With a forward by Lord Puttnam, a blurb by Stephen Fry and a dedication to Douglas Adams this book oozes with promise. Promise that in the main is delivered.

I found the typeface a bit small and some of the illustrations of poor quality but as soon as you commence reading the text you get hooked into the excitement that Ms Porter generates. She acknowledges that after a lifetime working in the TV and Film industry she has become "a nethead. An ageing cybersurfer" (p5). Ms Porter is excited by the possibility of the web and this shows through in the writing.

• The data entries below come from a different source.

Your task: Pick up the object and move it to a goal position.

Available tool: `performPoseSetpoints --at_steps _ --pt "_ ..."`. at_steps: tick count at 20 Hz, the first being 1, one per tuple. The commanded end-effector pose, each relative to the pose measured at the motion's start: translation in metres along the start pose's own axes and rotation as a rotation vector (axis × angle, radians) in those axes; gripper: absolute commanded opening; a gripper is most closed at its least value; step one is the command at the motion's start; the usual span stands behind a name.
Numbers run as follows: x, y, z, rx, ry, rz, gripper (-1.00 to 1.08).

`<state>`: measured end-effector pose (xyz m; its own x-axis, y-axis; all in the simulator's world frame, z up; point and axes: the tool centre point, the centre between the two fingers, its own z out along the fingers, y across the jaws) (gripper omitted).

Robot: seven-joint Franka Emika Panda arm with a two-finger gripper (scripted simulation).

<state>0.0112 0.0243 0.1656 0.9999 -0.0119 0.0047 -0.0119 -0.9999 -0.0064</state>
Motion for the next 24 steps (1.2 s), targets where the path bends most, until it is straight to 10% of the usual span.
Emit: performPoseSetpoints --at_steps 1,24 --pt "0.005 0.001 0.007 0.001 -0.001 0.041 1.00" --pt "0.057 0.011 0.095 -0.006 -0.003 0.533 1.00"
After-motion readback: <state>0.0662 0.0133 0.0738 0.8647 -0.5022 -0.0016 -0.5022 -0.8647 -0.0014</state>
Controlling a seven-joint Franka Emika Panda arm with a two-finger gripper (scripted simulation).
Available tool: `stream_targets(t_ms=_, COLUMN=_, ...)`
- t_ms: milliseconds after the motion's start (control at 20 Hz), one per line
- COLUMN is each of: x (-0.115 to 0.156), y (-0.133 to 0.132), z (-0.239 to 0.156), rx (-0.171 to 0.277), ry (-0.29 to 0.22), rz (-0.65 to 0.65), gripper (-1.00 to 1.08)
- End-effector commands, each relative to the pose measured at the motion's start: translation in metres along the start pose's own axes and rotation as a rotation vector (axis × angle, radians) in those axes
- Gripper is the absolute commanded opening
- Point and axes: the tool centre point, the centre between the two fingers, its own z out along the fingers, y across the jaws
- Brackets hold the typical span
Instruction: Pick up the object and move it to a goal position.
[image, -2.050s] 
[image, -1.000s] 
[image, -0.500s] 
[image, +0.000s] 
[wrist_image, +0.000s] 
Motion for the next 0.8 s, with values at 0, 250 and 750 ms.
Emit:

The book starts in the times before personal computing and looks at how information flowed through the then existing civilisations. The focus then moves to code-breaking and the birth of computer technology in World-War II, drawing in detail from recently released government documents and considering the work on both sides of the Atlantic. Having reached the emergent Internet, Ms Porter then looks at the driving forces for its development and at the constraints (e.g. people's fear of computer viruses).

The book concludes by looking at the community of the net and how individuals may become permanently attached to the web via their clothing.

"The net is a process not a thing. Whatever else guides developers, I believe people will continue to demand engagement. In an online world of proliferating data, they'll want available mechanisms to manage the quality of their choices" (p177)

For anyone looking at the impact of the Internet on society then this is an important text. The meticulous web references (as footnotes) will also be very helpful.